From The New York Times:
Trade organizations for the newspaper and magazine industries plan to introduce elaborate and expensive campaigns that tackle a daunting task, persuading marketers and agencies to think better of print as an ad medium. Both are suffering from sluggish growth as they face off against the Internet, e-mail marketing and other, newer rivals.
The focal point of the magazine campaign will be ads for eight brands and products like Altoids, sold by Kraft Foods; Cover Girl, made by Procter & Gamble; the Infiniti car line, sold by Nissan Motor; and J. C. Penney. The ads are slyly designed to look as if they have been ripped from the magazines in which they appear. Text next to the torn-out ads makes the point that magazines engage readers with “ideas that live beyond the page.”

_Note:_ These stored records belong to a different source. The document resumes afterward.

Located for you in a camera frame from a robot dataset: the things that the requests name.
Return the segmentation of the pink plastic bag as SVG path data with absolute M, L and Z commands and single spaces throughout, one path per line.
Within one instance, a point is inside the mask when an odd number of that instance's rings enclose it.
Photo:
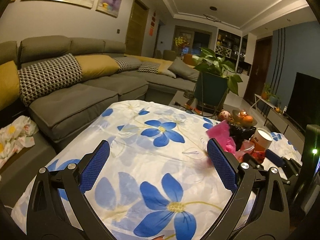
M 226 120 L 218 123 L 206 132 L 209 139 L 215 139 L 225 152 L 235 155 L 236 144 L 230 136 L 229 124 Z

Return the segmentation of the green potted plant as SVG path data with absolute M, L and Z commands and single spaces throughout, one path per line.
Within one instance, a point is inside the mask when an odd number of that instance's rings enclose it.
M 209 48 L 200 48 L 199 55 L 193 55 L 195 70 L 199 72 L 194 96 L 201 109 L 220 111 L 229 92 L 239 94 L 239 83 L 243 80 L 236 74 L 234 64 L 225 57 L 216 56 Z

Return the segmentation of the wooden door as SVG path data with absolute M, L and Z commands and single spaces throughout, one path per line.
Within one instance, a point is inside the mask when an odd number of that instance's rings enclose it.
M 140 56 L 148 20 L 149 8 L 141 0 L 133 0 L 127 33 L 126 53 Z

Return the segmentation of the black plastic bag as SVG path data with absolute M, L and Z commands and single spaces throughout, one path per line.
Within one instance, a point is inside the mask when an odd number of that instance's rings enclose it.
M 229 124 L 229 133 L 235 142 L 237 151 L 240 150 L 244 140 L 250 140 L 256 129 L 254 126 L 245 128 L 236 124 Z

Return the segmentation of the fruit bowl with oranges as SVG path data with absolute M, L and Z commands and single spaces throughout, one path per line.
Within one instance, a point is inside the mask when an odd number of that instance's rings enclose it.
M 253 116 L 247 114 L 246 111 L 240 111 L 236 109 L 232 110 L 232 117 L 236 124 L 244 128 L 250 128 L 258 123 L 257 120 L 255 120 Z

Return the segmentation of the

The mock torn-out ads will also appear in the thousands of free copies that agencies receive of more than 30 magazines, including BusinessWeek, Cosmopolitan, Family Circle, Fortune, Maxim, Men’s Health, Newsweek, Vanity Fair and Woman’s Day.
Reminding media professionals that consumers rip ads out of magazines “is very visceral,” said Nina B. Link, president and chief executive at the magazine association in New York. “They get it immediately.”
“We want to show that magazines are where consumers are going to engage in the advertising,” she added, “and that engagement leads to action.”
On the interweb, one needn’t rip a page. One may print the page, unless it’s built in Flash. But the point is well taken, nonetheless. There will always be value in the tactile media experience.